As an aside, my wife currently has it and is suffering pretty bad with it. Not, like dying bad, but pretty miserable. I’ve been vaccinated and I still take precautions around her as I would if I were at work treating a patient. Her workplace, where she is head of parking at a university is filled with cops that don’t think it’s too serious unless legitimately confronted with it. I... just can’t. I’ve been quarantined with her and off work for a week and a half now with hopefully and end in sight some time this next week, hoping that she gets better.

Yeah, somehow COVID became a tough guy thing. That somehow its overblown but if you get it, you'd better tough it out for the sake of manliness. Wearing a mask means you are a coward.

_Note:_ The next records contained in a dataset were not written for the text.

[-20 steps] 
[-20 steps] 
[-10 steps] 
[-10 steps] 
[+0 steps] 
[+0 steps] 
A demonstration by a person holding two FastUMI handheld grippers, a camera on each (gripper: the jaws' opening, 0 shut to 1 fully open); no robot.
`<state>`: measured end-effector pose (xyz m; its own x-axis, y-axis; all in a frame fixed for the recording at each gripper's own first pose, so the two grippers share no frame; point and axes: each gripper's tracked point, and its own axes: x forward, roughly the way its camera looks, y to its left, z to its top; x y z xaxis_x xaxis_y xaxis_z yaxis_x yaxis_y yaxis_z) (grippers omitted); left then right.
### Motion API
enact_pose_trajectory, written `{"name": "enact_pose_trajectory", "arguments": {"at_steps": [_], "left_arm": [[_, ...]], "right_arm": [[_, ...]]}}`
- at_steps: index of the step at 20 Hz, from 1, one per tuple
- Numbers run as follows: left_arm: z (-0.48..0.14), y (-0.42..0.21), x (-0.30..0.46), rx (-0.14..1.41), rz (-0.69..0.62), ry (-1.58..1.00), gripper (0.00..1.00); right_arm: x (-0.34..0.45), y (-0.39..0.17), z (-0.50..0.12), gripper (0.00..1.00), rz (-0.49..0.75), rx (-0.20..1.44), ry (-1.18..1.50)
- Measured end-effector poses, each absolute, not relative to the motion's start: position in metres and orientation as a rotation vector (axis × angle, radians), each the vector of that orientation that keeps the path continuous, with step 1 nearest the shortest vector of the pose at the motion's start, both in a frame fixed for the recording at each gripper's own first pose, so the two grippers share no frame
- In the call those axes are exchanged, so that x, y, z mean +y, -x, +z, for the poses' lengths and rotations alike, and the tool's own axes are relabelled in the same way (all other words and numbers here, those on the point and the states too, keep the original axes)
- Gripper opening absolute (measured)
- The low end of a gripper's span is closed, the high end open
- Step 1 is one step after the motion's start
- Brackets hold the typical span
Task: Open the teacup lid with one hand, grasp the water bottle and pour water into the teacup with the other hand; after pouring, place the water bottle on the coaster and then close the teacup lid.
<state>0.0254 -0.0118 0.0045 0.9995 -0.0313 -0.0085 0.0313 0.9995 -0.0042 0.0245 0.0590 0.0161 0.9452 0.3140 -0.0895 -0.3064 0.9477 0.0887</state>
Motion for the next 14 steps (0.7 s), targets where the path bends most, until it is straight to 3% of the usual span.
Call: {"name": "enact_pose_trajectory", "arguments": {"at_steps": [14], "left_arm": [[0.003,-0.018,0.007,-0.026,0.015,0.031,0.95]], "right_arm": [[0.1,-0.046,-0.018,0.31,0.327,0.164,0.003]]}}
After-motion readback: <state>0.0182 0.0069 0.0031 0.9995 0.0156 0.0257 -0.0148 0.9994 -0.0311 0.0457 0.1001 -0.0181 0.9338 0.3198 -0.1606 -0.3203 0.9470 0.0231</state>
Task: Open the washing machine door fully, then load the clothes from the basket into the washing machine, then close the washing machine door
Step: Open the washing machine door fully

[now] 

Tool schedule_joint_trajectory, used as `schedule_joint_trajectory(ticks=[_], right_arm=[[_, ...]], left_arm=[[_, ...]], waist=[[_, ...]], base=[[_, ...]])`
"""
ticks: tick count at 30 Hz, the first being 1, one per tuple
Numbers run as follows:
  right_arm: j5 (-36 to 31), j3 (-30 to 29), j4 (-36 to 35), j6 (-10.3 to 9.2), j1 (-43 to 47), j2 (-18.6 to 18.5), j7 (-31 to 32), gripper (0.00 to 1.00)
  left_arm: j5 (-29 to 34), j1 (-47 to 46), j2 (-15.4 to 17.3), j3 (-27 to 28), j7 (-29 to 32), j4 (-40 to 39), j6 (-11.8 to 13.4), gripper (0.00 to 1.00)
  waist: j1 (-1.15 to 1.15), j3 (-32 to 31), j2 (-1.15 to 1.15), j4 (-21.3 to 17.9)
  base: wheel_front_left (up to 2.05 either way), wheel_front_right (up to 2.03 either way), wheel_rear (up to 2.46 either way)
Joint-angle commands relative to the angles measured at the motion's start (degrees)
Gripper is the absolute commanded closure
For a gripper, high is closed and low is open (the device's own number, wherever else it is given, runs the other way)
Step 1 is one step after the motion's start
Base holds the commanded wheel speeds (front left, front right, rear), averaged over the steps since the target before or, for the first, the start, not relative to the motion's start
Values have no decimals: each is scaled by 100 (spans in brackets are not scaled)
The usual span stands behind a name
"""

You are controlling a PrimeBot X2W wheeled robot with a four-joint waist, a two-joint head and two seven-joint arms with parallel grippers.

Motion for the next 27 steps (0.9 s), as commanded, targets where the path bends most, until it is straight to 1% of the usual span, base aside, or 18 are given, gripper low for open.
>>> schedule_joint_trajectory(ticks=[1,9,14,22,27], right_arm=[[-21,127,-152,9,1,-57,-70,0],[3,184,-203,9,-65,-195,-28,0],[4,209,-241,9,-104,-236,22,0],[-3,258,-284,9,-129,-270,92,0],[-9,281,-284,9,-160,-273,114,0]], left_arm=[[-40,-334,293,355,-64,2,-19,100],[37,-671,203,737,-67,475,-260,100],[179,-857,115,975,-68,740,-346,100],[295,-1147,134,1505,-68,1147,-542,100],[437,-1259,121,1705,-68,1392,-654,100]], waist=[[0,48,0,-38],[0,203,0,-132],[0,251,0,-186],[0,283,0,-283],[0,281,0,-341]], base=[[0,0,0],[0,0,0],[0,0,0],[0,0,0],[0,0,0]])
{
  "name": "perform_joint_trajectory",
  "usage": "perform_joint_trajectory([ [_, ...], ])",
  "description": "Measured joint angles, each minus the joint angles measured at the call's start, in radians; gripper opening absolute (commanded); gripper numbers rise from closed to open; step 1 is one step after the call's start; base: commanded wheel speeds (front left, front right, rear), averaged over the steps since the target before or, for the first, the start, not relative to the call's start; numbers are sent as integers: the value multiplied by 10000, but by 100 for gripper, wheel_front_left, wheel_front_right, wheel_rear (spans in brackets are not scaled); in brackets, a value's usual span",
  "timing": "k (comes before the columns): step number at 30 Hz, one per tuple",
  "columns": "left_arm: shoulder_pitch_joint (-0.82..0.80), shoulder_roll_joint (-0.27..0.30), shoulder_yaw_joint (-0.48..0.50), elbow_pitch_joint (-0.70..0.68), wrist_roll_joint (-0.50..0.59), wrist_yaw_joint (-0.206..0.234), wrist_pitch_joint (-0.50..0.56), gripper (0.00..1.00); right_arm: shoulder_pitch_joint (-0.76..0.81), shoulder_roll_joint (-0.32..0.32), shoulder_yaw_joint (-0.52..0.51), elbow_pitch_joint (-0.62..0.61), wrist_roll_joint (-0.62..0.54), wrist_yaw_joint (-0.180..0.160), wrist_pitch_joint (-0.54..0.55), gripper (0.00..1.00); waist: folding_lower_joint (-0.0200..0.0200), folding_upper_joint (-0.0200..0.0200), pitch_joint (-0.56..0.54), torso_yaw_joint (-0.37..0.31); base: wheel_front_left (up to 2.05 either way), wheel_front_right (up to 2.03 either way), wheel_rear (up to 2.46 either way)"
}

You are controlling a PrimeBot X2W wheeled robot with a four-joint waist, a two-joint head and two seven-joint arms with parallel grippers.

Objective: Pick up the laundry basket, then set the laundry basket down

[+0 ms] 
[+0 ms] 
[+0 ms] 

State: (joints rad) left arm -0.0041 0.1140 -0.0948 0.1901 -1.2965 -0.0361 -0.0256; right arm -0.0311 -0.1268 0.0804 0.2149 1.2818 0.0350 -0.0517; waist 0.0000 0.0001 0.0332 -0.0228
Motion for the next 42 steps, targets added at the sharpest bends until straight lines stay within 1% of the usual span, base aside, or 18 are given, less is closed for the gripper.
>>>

I mean I know it all started from the top but the way and rate that narrative spread and devolved is unbelievable.

fangblackbone wrote:

Yeah, somehow COVID became a tough guy thing. That somehow its overblown but if you get it, you'd better tough it out for the sake of manliness. Wearing a mask means you are a coward.

I mean I know it all started from the top but the way and rate that narrative spread and devolved is unbelievable.

Toxic masculinity, the deadliest of viruses.

Why does anyone think President Bonespurs, former twitter tough guy, is any example of manliness?

Stele wrote:

Why does anyone think President Bonespurs, former twitter tough guy, is any example of manliness?

Because he's rich and rude.

Chumpy_McChump wrote:
Stele wrote:

Why does anyone think President Bonespurs, former twitter tough guy, is any example of manliness?

Because he's rich and rude.

Yeah. He’s an asshole and that’s what they think being a manly guy is.

My mother in law is not from the US and a "successful businessman" means blessed by the almighty to her. Plus all the Facebook garbage. And apparently saying you are pro-life goes a long way.

It is amazing to see people trying to "These colors don't run" through a pandemic.

Like, a virus doesn't care if you're not scared of it. It doesn't care if you are scared of it. It's a virus, it'll do virus things, unless you take proper precautions.